Task description: Repeat every record exactly as written, but leave out the pictures.
§
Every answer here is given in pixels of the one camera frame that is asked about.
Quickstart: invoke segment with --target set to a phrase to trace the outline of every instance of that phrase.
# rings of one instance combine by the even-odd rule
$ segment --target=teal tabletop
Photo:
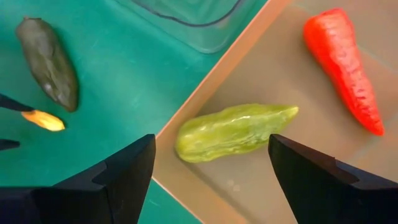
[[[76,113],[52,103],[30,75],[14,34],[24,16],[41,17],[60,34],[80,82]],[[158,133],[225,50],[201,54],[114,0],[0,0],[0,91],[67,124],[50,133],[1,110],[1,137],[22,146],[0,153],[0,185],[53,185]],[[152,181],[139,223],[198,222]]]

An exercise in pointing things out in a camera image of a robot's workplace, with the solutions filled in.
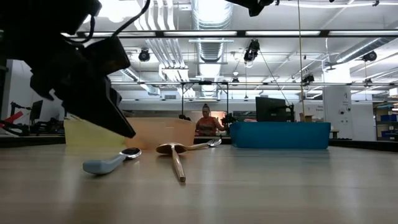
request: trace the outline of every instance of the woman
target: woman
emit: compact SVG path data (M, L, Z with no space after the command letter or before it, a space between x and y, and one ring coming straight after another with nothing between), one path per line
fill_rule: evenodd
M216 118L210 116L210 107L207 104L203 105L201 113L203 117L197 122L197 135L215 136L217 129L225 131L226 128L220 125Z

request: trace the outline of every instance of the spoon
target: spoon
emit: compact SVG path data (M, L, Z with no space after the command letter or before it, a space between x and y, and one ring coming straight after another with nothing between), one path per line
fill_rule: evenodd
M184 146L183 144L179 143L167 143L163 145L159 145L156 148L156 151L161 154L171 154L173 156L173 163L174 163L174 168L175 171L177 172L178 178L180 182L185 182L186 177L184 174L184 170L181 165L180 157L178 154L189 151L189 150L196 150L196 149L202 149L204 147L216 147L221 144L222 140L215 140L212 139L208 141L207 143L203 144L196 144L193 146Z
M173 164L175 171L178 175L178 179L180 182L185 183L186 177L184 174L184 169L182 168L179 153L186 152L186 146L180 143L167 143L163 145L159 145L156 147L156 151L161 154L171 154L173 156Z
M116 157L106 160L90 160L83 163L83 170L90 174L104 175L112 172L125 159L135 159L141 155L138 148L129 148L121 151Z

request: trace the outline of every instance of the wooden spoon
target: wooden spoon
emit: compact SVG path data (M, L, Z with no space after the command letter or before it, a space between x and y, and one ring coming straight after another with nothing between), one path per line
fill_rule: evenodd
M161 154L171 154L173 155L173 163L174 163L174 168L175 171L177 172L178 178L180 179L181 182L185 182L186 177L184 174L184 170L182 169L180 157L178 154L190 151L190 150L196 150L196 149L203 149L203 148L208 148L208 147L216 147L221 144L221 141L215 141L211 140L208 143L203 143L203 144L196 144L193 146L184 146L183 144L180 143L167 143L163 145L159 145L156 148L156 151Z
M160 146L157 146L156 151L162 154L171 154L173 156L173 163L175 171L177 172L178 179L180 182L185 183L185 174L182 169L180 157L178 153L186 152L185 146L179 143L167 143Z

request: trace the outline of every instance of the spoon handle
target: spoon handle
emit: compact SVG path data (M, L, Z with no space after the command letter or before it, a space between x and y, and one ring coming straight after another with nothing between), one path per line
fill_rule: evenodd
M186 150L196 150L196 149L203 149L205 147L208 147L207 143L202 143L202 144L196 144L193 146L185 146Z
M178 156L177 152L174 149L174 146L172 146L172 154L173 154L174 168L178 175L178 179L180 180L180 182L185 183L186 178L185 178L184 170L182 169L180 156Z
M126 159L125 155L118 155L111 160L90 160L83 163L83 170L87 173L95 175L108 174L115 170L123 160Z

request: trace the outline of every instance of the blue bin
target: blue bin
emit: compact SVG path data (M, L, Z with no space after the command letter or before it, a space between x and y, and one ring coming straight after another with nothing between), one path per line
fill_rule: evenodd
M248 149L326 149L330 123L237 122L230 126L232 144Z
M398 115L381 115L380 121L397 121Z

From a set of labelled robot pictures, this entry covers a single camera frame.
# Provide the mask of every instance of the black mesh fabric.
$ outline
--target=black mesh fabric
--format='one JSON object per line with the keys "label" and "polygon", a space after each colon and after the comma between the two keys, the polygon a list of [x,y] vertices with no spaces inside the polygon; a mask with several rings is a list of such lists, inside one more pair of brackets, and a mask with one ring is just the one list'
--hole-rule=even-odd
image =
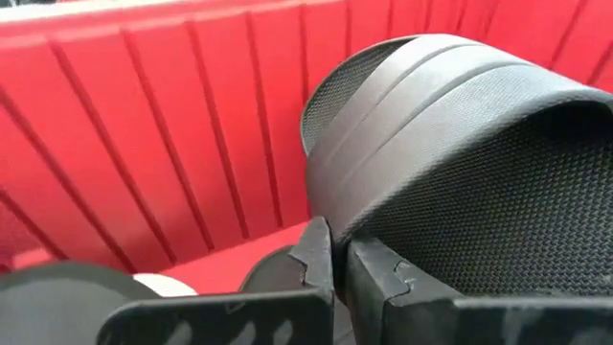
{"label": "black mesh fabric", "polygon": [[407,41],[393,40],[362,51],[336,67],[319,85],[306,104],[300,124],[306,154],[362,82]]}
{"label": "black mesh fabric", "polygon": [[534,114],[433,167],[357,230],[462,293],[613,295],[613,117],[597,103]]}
§
Task result:
Every answer here is given in pixels of the one camera frame that is asked about.
Quickstart: invoke segment with --target set to a phrase to trace the outline of every instance of that phrase.
# rings of one instance combine by the even-odd rule
$ segment --target=teal tabletop
Photo:
[[[76,113],[52,103],[30,75],[14,34],[24,16],[41,17],[60,34],[80,82]],[[158,133],[225,50],[201,54],[114,0],[0,0],[0,91],[67,124],[50,133],[1,110],[1,137],[22,146],[0,153],[0,185],[53,185]],[[152,181],[139,223],[198,222]]]

An exercise in pointing things out in a camera image of a robot's workplace, with the solutions filled in.
request: trace the outline of every instance of the woman
target: woman
emit: compact SVG path data (M, L, Z with no space after the command letter or before it, a space between x and y, and one ring coming straight after another with nothing between), one path per line
fill_rule: evenodd
M216 118L210 116L210 107L207 104L203 105L201 113L203 117L197 122L197 135L215 136L217 129L225 131L226 128L220 125Z

request: trace the outline of every instance of the spoon
target: spoon
emit: compact SVG path data (M, L, Z with no space after the command letter or before it, a space between x and y, and one ring coming straight after another with nothing between), one path per line
fill_rule: evenodd
M184 146L183 144L179 143L167 143L163 145L159 145L156 148L156 151L161 154L171 154L173 156L173 163L174 163L174 168L175 171L177 172L178 178L180 182L185 182L186 177L184 174L184 170L181 165L180 157L178 154L189 151L189 150L196 150L196 149L202 149L204 147L216 147L221 144L222 140L215 140L212 139L208 141L207 143L203 144L196 144L193 146Z
M173 164L175 171L178 175L178 179L180 182L185 183L186 177L184 174L184 169L182 168L179 153L186 152L186 146L180 143L167 143L163 145L159 145L156 147L156 151L161 154L171 154L173 156Z
M116 157L106 160L90 160L83 163L83 170L90 174L104 175L112 172L125 159L135 159L141 155L138 148L129 148L121 151Z

request: trace the outline of every instance of the wooden spoon
target: wooden spoon
emit: compact SVG path data (M, L, Z with no space after the command letter or before it, a space between x and y, and one ring coming straight after another with nothing between), one path per line
fill_rule: evenodd
M161 154L171 154L173 155L173 163L174 163L174 168L175 171L177 172L178 178L180 179L181 182L185 182L186 177L184 174L184 170L182 169L180 157L178 154L190 151L190 150L196 150L196 149L203 149L203 148L208 148L208 147L216 147L221 144L221 141L215 141L211 140L208 143L203 143L203 144L196 144L193 146L184 146L183 144L180 143L167 143L163 145L159 145L156 148L156 151Z
M160 146L157 146L156 151L162 154L171 154L173 156L173 163L175 171L177 172L178 179L180 182L185 183L185 174L182 169L180 157L178 153L186 152L185 146L179 143L167 143Z

request: trace the outline of every instance of the spoon handle
target: spoon handle
emit: compact SVG path data (M, L, Z with no space after the command letter or before it, a space between x and y, and one ring coming straight after another with nothing between), one path per line
fill_rule: evenodd
M186 150L196 150L196 149L203 149L205 147L208 147L207 143L202 143L202 144L196 144L193 146L185 146Z
M178 156L177 152L174 149L174 146L172 146L172 154L173 154L174 168L178 175L178 179L180 180L180 182L185 183L186 178L185 178L184 170L182 169L180 156Z
M126 159L125 155L118 155L111 160L90 160L83 163L83 170L87 173L95 175L108 174L115 170L123 160Z

request: trace the outline of every instance of the blue bin
target: blue bin
emit: compact SVG path data (M, L, Z with no space after the command letter or before it, a space between x and y, and one ring coming straight after another with nothing between), one path per line
fill_rule: evenodd
M248 149L326 149L330 123L237 122L230 126L232 144Z
M398 115L381 115L380 121L397 121Z

From a set of labelled robot pictures, this entry covers a single camera frame.
# Provide the mask of every instance of the black mesh fabric.
$ outline
--target=black mesh fabric
--format='one JSON object per line with the keys "label" and "polygon", a space after each colon and after the comma between the two keys, the polygon a list of [x,y] vertices with no spaces inside the polygon; a mask with several rings is a list of such lists, inside one more pair of brackets, and a mask with one ring is just the one list'
--hole-rule=even-odd
image =
{"label": "black mesh fabric", "polygon": [[407,41],[393,40],[362,51],[336,67],[319,85],[306,104],[300,124],[306,154],[362,82]]}
{"label": "black mesh fabric", "polygon": [[534,114],[433,167],[357,230],[462,293],[613,295],[613,117],[597,103]]}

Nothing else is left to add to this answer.